The nephew accused his uncle of getting a gun from underneath a bed in the apartment and pointing it at him and the victim. He said his uncle shot Barahona then struck him in the head with the gun and fled the house.
Fernando Ariano’s statement to the police was similar in most details. Ariano said he consumed a significant amount of alcohol including a 12-pack of beer and three or four large cups of alcoholic beverages from the festival. He said his brother and nephew had consumed about the same amount of alcohol.
He denied the argument with his nephew was over drugs, but did admit there was an argument and Barahona had told him to leave his nephew alone, and he did so. He admitted getting the revolver and holding it in his lap. He said Barahona asked him if he was going to shoot him and told him to put the gun away. Fernando Ariano said he was not going to shoot, but the gun discharged while in his hand. Ariano said he threw the gun down and his nephew tried to keep him there, but he pushed his nephew away and bolted into a nearby wooded area.
There were two other occupants in the house at the time of the shooting. They both said they were asleep in another room when they heard what appeared to be an argument between the two brothers. Then they heard a single shot and they called the police.

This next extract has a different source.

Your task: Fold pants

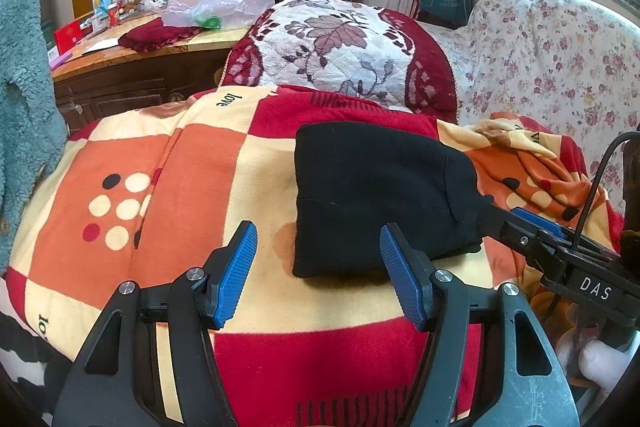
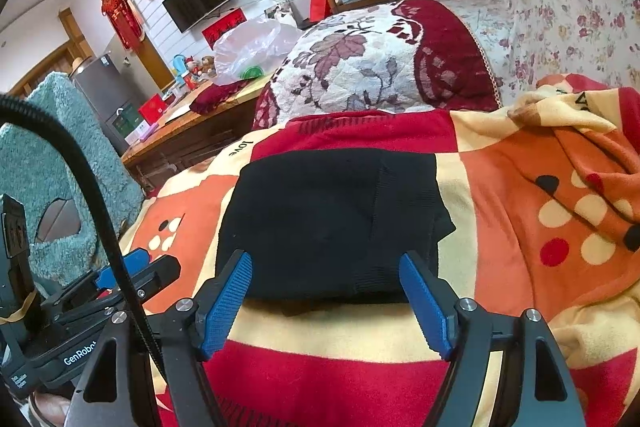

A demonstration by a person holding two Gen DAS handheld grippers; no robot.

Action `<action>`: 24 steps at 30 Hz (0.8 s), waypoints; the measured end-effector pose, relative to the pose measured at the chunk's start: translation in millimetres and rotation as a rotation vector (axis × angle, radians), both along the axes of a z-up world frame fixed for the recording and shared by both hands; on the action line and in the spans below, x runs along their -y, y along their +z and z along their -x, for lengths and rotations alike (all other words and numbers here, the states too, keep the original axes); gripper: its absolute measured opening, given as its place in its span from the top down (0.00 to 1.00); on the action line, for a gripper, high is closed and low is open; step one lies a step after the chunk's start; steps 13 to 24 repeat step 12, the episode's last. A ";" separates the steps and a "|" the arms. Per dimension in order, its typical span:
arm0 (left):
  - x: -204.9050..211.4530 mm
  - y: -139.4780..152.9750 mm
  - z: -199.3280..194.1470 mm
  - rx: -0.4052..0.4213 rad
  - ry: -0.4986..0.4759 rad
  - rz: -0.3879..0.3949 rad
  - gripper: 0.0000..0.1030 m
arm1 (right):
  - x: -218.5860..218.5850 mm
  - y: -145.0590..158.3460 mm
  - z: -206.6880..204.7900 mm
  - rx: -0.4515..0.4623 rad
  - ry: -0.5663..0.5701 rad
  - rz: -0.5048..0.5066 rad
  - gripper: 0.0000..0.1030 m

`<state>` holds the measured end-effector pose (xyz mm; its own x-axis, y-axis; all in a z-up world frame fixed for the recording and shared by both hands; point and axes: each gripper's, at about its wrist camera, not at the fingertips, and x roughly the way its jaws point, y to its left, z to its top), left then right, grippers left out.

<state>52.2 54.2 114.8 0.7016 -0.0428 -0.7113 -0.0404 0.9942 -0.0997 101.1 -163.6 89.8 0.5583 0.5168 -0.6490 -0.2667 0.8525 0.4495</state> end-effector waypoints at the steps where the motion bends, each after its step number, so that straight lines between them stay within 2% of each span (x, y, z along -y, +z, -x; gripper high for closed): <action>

When police arrived they noticed that inside and outside the house, the scene was littered with “numerous empty beer bottles and “Hurricane” cups consistent with those which could be purchased at the festival.
Police said they began searching for Fernando Ariano from the time that they responded into the early morning. At about 7 a.m. the road patrol located and detained him at the residence where the shooting occurred.
Ariano was indicted by a St. Mary Parish grand jury on Oct. 28 in Franklin.